It is possible to use the color space check button (first on the left, at the bottom of the module) to perform a single ΔE computation of the color checker reference against the output of the color calibration module. This can be used in the following ways:
To check the accuracy of a profile calculated in particular conditions against a color checker shot in different conditions.
To evaluate the performance of any color correction performed earlier in the pipe, by setting the color calibration parameters to values that effectively disable it (CAT adaptation to none, everything else set to default), and just use the average ΔE as a performance metric.
My question:
what if i first create a profile and accept it and set it in color calibration module and then press color space check button, (first on the left, at the bottom of the module)? This corresponds to a special case of case 1) above, I thought?
My profile quality report is good, with delta_E avg. 1.76 after optimization with normalization values, but if I press color space check button, then I get “profile quality report:bad”, delta_E=3.64.
I am using release-4.3.0-97-ge5b8eeef7 master branch, Linux Debian, calibrated monitor, and a Datacolor SpyderCheckr 48 post-2018.
The calibration with color checker seem to work well, I am just trying to figure out what color space check button does. However, if this a sign that my profile is very wrong, then something more serious is going on, that I have to fix.
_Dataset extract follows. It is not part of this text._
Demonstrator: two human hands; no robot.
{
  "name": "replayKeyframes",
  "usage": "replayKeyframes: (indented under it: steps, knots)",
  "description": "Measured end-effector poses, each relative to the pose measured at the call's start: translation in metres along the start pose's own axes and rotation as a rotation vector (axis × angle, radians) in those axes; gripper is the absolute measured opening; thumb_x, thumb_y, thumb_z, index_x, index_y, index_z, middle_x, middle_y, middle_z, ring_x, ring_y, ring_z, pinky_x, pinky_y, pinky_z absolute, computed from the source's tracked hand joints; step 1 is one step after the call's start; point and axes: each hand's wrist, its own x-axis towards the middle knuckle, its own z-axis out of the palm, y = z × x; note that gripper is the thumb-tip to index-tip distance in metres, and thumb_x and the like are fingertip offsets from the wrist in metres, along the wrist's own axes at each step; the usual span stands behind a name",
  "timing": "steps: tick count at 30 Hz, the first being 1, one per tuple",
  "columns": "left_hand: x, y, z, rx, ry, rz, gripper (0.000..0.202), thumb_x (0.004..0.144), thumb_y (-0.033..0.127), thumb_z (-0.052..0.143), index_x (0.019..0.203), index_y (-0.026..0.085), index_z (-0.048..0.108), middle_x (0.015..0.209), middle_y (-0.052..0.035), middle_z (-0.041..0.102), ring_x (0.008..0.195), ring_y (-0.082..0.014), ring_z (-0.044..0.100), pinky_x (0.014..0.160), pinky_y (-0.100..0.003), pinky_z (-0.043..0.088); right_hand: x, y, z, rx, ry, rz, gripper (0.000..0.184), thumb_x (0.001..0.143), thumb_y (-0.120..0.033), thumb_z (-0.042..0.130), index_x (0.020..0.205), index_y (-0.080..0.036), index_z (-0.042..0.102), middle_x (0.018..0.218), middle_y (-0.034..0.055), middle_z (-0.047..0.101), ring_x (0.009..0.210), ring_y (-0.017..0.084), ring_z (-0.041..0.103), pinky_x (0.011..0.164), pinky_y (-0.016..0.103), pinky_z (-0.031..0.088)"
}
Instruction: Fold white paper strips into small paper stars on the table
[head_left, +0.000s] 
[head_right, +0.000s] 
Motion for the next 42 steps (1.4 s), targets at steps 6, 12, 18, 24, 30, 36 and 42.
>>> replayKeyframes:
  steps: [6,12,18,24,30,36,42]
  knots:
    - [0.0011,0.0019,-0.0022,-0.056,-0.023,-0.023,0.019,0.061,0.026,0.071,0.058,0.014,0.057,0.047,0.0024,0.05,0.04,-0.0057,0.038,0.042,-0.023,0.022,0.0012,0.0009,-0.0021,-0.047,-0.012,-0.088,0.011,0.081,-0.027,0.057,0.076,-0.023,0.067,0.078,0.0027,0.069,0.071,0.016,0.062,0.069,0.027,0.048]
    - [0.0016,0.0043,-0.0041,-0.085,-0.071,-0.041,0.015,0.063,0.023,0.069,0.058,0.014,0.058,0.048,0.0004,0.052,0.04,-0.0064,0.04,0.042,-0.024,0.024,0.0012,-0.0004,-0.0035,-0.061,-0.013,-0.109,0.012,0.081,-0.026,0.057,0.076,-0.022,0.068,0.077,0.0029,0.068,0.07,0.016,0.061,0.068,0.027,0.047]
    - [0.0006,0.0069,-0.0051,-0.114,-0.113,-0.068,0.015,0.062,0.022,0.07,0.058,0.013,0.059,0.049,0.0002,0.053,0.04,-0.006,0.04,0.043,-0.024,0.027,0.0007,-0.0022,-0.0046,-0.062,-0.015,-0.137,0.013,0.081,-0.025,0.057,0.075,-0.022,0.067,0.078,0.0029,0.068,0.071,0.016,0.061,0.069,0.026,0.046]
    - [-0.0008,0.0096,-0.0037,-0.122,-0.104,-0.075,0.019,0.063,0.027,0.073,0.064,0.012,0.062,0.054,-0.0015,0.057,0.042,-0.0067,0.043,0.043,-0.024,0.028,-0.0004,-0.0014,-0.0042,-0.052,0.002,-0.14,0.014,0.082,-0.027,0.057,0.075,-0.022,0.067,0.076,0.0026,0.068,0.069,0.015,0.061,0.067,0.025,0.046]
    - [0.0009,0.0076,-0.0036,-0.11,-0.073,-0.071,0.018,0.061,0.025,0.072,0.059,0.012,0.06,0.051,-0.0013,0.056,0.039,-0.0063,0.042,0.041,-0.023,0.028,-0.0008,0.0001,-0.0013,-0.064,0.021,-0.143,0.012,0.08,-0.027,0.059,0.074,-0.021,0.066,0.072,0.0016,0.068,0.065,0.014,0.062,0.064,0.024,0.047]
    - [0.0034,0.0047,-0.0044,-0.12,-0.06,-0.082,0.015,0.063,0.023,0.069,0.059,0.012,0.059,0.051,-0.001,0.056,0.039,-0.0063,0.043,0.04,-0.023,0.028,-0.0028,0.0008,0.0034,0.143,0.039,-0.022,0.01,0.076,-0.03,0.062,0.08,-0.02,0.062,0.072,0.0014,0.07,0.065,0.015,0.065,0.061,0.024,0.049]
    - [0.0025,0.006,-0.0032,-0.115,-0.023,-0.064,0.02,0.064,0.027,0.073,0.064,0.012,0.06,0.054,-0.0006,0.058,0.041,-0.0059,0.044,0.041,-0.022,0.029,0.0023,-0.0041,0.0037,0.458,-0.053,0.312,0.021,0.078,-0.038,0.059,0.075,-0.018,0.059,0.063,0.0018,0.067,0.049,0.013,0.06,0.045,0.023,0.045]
This is the first time I use Darktable → color calibration → calibrate with a color checker.
It runs an optimization to try to minimize delta E on top of whatever your input profile can manage. It then creates a set of channelmixer channel adjustments to apply the corrections…
AP has made 2 and maybe 3 videos where he explains and demonstrates it… note the exposure value as well… For the values to be correct the expected exposure is given…
I just followed the video where AP goes through setting up the presets for white balence and colour calibration which work really well for me so not had to do anything since. That was a while a go so can’t remember too much but he goes in depth in that video.
Ya I think he has a video where he introduces it as exptal… Then he does a more indepth one on it and then he reviews it again in his reply to Shane Milton video… One thing that changed from the first version is that initially the exposure value provided was to be added or subtracted from the current value used in the exposure module and at some point it was changed to be the absolute value that you should set it at to have the lowest delta E…
Thank you @priort, @Nathan_Crabtree . I have followed the video and I get a profile with a good fit (profile quality good: delta_E avg. 1.76), but what I wonder is what this button is doing (red ring):
If I try it, just for testing, on the same picture I used when I calibrated from color checker, then I get “profile quality report:bad”, delta_E=3.64.
I have read the manual and it is quoted above in my first post, but I do not get it.
My understanding is that it will test the current profile and not make any adjustments… the second one runs an optimization based on the dropdown and the third ie the check mark applies it…
Not sure it matters or what it means? Just been looking again and mine says bad too when I click it but you don’t touch that to create the preset, it says good when I compute the profile and mine looks fine when combined with the white balance preset that I did. Everything looks accurate colour wise to me and it gives me a good starting point.
I think this is the output value derived for your input profile ie current icc and white balance settings. So its saying without help it not less than the 2.0 delta needed to be in theory hard to tell different from the correct colors. Any activation of compute then gives 3 values for the current mode say neutral… one for the icc one for icc +wb and the third one is for the added channel mixer help provided by the calibration… the display remains the same…hitting the checkmark will apply things and the display updates to reflect the changes… At least this is how I see it…
It’s confused the hell out of me, it says it’s to check the accuracy for a chart shot in different conditions vs your profile so you’d expect the chart shot that I used for the profile to come up as good. Plus it gives totally different normalization values.